_Problem_.
Each line in the data holding "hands" should be listed.

_Data shown_.
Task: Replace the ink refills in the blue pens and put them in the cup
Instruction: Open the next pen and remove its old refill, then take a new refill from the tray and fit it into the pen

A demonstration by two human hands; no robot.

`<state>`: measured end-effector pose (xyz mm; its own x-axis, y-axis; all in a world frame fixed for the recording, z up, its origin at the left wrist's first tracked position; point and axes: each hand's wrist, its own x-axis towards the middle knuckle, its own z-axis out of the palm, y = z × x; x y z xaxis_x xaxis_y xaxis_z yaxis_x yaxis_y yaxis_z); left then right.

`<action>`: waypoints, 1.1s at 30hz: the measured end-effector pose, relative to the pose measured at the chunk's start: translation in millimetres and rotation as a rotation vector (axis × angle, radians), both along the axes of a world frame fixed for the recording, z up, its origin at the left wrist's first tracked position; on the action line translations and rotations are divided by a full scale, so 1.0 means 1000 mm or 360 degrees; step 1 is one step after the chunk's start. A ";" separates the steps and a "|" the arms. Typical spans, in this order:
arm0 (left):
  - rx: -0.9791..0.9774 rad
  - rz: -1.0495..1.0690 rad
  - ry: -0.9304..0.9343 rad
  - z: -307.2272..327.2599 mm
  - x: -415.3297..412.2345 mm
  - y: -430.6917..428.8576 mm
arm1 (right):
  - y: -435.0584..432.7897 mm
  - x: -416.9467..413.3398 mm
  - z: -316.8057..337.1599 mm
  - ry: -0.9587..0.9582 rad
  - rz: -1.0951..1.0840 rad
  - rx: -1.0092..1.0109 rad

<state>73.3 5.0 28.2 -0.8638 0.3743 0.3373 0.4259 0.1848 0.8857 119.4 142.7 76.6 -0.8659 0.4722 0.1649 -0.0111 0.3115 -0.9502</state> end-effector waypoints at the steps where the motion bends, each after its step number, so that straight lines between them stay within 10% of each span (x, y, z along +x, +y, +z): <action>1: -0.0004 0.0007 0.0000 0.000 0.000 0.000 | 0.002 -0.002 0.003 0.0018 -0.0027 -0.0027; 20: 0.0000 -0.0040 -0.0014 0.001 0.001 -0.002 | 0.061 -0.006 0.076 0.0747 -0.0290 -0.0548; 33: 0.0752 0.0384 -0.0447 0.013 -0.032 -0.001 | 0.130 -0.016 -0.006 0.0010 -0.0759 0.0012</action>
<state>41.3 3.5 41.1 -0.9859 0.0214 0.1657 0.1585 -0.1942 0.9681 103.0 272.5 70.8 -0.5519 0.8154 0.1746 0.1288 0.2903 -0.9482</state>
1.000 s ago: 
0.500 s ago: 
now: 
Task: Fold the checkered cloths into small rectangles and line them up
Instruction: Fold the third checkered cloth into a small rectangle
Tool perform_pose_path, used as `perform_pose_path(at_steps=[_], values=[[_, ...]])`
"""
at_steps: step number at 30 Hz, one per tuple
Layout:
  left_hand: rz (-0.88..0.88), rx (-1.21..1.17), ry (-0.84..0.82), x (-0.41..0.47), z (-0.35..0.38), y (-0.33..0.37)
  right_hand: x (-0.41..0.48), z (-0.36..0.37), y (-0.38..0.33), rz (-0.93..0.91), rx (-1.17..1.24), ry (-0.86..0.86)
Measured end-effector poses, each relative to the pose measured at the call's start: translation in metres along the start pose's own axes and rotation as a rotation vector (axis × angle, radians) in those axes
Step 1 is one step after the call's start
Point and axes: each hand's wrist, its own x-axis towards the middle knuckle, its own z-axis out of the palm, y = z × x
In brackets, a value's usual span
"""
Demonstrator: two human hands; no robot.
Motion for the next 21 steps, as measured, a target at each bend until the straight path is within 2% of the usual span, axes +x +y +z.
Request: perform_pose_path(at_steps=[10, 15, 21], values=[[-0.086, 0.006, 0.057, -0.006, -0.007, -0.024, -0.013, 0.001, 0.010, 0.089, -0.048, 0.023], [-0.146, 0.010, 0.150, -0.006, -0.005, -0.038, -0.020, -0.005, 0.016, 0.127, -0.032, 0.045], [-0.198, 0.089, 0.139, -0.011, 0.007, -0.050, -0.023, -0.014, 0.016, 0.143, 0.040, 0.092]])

_Written answer_.
A demonstration by two human hands; no robot.
Demonstrator: two human hands; no robot.

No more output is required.